Ultimately, ALL costs the government imposes on the wealthy, they pass down to you.

Oh, but the tax trickling isn’t done, yet.

If They Lose, You Lose More

Let’s say you, somehow, manage to force the wealthy and powerful to pay for their own taxes.

You are now shutting thousands of people out of jobs, and, causing more hunger and poverty.

Why?

Because the wealthy don’t put their money in giant Scrooge McDuck vaults, to play in while they cackle wickedly. Instead, they either spend or invest it. Spending it creates jobs directly. If they buy a car, someone built it, someone shipped it, someone sold it, people repair it, people clean it…maybe someone even drives it as their job. The less money ANYONE spends, the less work there is. But, let’s face is, the wealthy have more money, per person, than other people, and therefore supply more jobs with money.

Poor people have to mow their own lawns (if they have them). Middle class people may be able to pay someone to mow their lawn for them. A few dozen families might, between them, manage to keep one lawncare guy employed. But one wealthy dude may employ a half dozen lawn guys, all by himself. 

Take away his money, and the rich guy may have to lay off his lawn people…perhaps one hundred times the job impact of a middle class person having to stop hiring a lawn guy.

But most of a wealthy guy’s money is not spent, so it doesn’t make jobs.

Well, not directly.

Investment Creates Jobs

Instead, it gets invested.
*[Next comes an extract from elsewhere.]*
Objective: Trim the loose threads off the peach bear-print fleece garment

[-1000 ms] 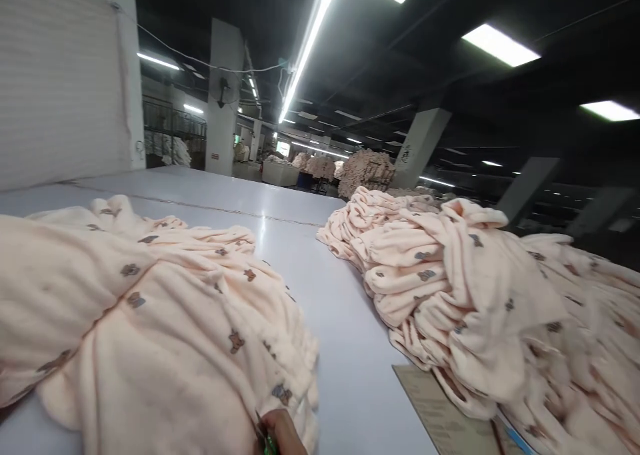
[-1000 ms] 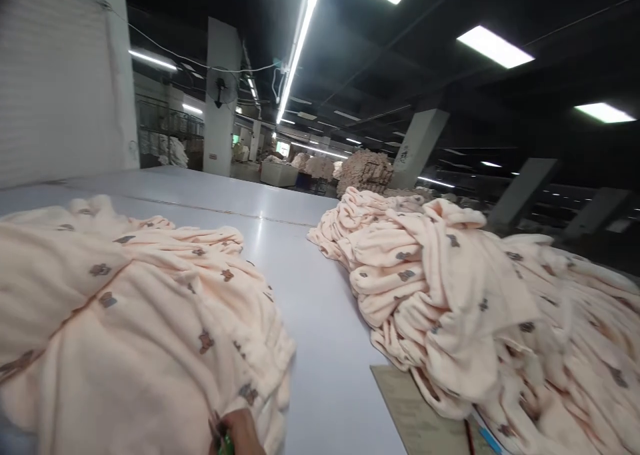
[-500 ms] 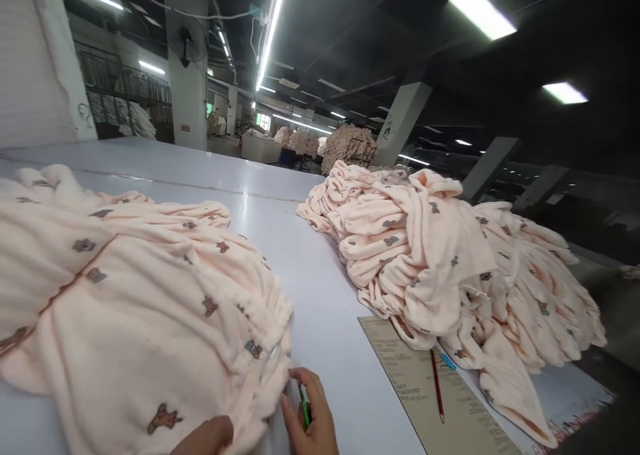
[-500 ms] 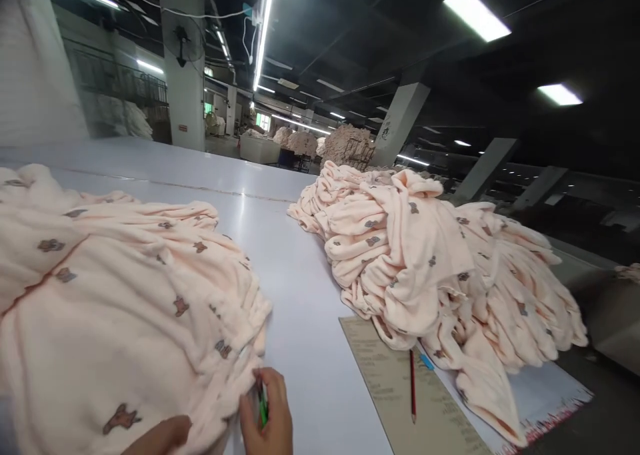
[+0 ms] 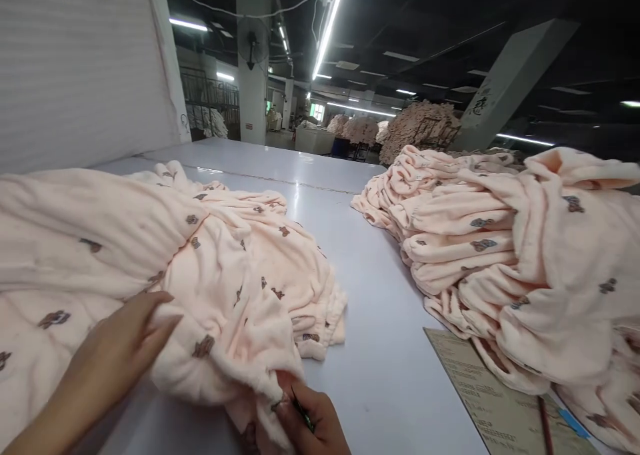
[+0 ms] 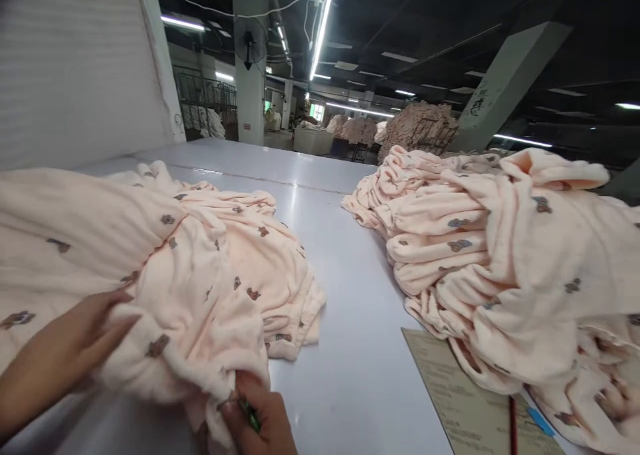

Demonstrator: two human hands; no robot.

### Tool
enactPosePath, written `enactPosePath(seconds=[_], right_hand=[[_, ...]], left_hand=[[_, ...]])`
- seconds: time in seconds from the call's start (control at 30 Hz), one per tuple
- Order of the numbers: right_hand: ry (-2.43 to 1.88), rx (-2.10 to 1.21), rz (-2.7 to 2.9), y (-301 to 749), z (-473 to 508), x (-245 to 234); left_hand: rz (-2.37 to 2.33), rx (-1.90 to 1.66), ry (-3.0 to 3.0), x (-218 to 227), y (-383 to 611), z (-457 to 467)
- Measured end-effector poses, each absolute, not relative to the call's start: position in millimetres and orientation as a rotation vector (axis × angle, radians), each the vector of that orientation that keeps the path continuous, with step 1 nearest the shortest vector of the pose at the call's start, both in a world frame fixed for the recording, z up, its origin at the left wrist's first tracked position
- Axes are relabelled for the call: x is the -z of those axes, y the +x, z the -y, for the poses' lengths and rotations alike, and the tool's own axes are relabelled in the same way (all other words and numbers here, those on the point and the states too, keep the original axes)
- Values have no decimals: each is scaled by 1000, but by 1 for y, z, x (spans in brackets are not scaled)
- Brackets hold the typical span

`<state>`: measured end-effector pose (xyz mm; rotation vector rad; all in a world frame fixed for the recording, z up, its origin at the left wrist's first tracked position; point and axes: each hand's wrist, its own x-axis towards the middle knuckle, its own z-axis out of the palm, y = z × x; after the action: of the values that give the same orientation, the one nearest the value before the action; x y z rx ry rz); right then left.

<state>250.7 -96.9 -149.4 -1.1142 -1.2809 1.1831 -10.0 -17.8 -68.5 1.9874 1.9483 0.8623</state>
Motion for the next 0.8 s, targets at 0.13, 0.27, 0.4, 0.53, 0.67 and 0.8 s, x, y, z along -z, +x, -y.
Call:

Invested money, of course, goes directly to creating wealth. That’s the whole function of investment…the reason that the investor gets more money back. The creation of wealth actually creates MORE jobs than spending money directly. This, in fact, is what actually drives employment, in general. Without investment, we really would “run out of jobs”. The economy would stagnate, and we’d end up like Communist China was, before they went “capitalist”.

The “capital” in capitalism is investment.

Rich people and companies are the reason most new jobs ever get created at all, because it requires investment to build the factory, or store, or restaurant, whatever it is. Even when poorer people start their own successful business out of pocket (something pretty rare, because of government regulation and taxes), they only create large numbers of jobs as they become successful and rich.

One of the many reasons the economy is so weak, now, is because investment is so rare, thanks to punishment of investment through taxes, regulation, deflation, and the preference for stagnating money shelters like bonds and treasury notes, over the stocks to which government has proven to be so hostile.

If we are to get back on the road to economic growth, we must first get on the road to economic freedom for all, including the wealthy, who just happen to pass on ALL effects we try to have on them, good or bad.